An important recent development is Deep Learning, a class of machine learning/artificial intelligence (ML/AI) algorithms that can be easier to use and far more efficient than their predecessors, and particularly adapted to images through Convolutional Neural Networks (CNNs) [55]. They have been applied to high-throughput/high-content microscopy and are sure to become a key part of analysis pipelines from now on. They can be used as a feature learning step included in a classical pipeline [56] (for example to better segment/detect cells or subcellular structures that are then analysed with more classical methods), or more thoroughly as an end-to-end trainable phenotyping strategy [57], and increasingly for fluorescent label prediction from label-free samples [58–60]. While the power and usefulness of Deep Learning approaches is clear, their downside is that they need a large amount of annotated data and computing power, and are more often of use in a supervised rather than unsupervised setting. They are also ‘black-boxes’, notoriously hard to interpret or understand with sometimes unexpected failure modes [61,62]. To mitigate those issues, on top of a good understanding of those methods special care has to be taken in evaluating the algorithms used and their results. This includes establishing standard internal controls within the algorithmic pipelines—essentially using good practices for machine learning—and, at the level of whole studies, checking for consistency of biological end results and experimentally testing predictions.

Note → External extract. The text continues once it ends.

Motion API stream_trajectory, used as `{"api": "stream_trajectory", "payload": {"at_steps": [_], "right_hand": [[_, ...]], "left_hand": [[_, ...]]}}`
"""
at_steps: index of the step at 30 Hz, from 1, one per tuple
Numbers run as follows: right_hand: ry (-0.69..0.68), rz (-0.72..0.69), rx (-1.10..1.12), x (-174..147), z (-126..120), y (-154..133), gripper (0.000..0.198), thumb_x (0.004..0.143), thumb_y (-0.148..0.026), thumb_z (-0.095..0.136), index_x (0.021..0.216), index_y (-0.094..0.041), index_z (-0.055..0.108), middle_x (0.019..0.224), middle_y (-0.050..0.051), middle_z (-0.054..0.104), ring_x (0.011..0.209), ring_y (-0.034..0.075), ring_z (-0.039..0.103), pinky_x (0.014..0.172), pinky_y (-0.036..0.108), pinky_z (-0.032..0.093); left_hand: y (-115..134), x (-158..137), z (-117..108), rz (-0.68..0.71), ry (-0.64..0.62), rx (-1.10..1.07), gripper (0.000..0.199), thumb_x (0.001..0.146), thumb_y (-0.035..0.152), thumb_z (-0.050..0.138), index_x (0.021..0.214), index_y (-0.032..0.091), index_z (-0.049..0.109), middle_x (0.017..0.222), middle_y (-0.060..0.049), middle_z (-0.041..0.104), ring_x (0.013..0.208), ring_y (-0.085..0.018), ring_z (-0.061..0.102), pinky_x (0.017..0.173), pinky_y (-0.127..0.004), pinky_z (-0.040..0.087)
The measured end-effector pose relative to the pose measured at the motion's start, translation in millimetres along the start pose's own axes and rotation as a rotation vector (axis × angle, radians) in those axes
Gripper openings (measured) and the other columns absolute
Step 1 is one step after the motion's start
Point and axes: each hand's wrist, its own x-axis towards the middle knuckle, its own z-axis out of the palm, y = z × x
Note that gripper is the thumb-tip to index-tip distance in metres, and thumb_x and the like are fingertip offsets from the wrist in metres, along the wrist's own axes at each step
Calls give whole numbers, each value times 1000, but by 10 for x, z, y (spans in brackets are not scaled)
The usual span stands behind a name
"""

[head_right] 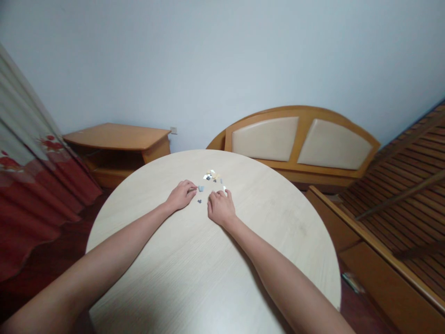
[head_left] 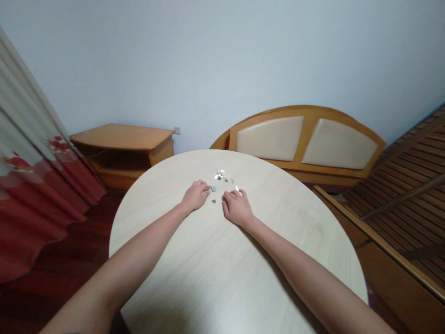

We have so far seen how high-throughput/high-content microscopy can be used to extract rich information at the single-cell level to identify and characterise the function of genes, by using gene KD/KO strategies for example. However genes do not operate independently but as regulatory networks (interaction networks, transcription networks, metabolic or signalling networks) and uncovering those networks is a key goal of functional genomics. One common simplifying assumption to try and estimate network-level information from single condition experiments is to link conditions leading to a similar phenotype [63]. However such phenotypic similarity networks, while shown to be enriched in physical or genetic interactions and to work with some success [64], are typically noisy and hard to interpret.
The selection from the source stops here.